● **EXERCISE PROMPT**
Nothing should be left out: repeat all the data exactly.

● **SOURCE DATA**
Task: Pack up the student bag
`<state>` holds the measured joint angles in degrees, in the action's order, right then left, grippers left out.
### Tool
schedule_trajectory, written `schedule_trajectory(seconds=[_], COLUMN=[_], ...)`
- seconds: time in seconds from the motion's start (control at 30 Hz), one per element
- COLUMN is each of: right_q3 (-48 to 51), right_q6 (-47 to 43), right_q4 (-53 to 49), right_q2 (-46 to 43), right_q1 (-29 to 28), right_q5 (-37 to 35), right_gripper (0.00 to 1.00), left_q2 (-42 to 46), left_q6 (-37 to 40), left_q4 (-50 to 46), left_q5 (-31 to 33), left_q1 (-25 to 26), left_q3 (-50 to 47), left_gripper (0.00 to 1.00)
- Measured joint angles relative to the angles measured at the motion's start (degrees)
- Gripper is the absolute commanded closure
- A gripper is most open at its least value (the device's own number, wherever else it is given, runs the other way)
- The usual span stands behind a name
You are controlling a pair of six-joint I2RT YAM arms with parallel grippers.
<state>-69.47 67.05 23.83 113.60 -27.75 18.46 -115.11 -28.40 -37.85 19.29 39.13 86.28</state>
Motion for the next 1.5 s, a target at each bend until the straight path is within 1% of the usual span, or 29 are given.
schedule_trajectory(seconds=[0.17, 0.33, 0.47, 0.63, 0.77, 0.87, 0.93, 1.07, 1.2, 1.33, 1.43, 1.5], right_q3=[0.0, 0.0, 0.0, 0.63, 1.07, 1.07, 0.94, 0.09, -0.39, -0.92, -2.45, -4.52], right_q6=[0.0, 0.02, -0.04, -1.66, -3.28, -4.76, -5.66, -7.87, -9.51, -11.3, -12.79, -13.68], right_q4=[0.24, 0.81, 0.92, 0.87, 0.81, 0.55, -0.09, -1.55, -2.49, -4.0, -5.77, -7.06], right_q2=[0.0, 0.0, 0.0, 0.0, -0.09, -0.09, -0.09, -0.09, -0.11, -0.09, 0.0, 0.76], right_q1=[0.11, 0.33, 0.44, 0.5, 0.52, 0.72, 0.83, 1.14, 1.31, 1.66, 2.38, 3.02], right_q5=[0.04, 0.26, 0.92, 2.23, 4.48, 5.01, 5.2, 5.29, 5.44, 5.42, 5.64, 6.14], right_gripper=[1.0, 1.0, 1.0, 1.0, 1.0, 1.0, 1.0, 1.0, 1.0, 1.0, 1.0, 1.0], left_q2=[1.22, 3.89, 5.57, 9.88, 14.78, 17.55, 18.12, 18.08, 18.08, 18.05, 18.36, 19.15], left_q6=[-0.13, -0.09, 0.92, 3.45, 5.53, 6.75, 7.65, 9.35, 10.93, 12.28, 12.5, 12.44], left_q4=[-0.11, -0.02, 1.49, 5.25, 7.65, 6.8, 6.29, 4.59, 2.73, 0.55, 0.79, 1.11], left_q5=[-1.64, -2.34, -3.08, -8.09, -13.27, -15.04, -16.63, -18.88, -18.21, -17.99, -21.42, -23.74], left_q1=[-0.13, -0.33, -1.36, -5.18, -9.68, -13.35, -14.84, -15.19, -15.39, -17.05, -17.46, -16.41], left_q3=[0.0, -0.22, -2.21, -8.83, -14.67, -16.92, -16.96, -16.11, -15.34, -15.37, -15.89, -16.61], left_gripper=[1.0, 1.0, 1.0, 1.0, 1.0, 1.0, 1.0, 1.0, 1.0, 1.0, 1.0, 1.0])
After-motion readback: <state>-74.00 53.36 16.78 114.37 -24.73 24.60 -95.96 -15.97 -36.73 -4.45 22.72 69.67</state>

● **RESPONSE BELOW**
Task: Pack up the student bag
`<state>` holds the measured joint angles in degrees, in the action's order, right then left, grippers left out.
### Tool
schedule_trajectory, written `schedule_trajectory(seconds=[_], COLUMN=[_], ...)`
- seconds: time in seconds from the motion's start (control at 30 Hz), one per element
- COLUMN is each of: right_q3 (-48 to 51), right_q6 (-47 to 43), right_q4 (-53 to 49), right_q2 (-46 to 43), right_q1 (-29 to 28), right_q5 (-37 to 35), right_gripper (0.00 to 1.00), left_q2 (-42 to 46), left_q6 (-37 to 40), left_q4 (-50 to 46), left_q5 (-31 to 33), left_q1 (-25 to 26), left_q3 (-50 to 47), left_gripper (0.00 to 1.00)
- Measured joint angles relative to the angles measured at the motion's start (degrees)
- Gripper is the absolute commanded closure
- A gripper is most open at its least value (the device's own number, wherever else it is given, runs the other way)
- The usual span stands behind a name
You are controlling a pair of six-joint I2RT YAM arms with parallel grippers.
<state>-69.47 67.05 23.83 113.60 -27.75 18.46 -115.11 -28.40 -37.85 19.29 39.13 86.28</state>
Motion for the next 1.5 s, a target at each bend until the straight path is within 1% of the usual span, or 29 are given.
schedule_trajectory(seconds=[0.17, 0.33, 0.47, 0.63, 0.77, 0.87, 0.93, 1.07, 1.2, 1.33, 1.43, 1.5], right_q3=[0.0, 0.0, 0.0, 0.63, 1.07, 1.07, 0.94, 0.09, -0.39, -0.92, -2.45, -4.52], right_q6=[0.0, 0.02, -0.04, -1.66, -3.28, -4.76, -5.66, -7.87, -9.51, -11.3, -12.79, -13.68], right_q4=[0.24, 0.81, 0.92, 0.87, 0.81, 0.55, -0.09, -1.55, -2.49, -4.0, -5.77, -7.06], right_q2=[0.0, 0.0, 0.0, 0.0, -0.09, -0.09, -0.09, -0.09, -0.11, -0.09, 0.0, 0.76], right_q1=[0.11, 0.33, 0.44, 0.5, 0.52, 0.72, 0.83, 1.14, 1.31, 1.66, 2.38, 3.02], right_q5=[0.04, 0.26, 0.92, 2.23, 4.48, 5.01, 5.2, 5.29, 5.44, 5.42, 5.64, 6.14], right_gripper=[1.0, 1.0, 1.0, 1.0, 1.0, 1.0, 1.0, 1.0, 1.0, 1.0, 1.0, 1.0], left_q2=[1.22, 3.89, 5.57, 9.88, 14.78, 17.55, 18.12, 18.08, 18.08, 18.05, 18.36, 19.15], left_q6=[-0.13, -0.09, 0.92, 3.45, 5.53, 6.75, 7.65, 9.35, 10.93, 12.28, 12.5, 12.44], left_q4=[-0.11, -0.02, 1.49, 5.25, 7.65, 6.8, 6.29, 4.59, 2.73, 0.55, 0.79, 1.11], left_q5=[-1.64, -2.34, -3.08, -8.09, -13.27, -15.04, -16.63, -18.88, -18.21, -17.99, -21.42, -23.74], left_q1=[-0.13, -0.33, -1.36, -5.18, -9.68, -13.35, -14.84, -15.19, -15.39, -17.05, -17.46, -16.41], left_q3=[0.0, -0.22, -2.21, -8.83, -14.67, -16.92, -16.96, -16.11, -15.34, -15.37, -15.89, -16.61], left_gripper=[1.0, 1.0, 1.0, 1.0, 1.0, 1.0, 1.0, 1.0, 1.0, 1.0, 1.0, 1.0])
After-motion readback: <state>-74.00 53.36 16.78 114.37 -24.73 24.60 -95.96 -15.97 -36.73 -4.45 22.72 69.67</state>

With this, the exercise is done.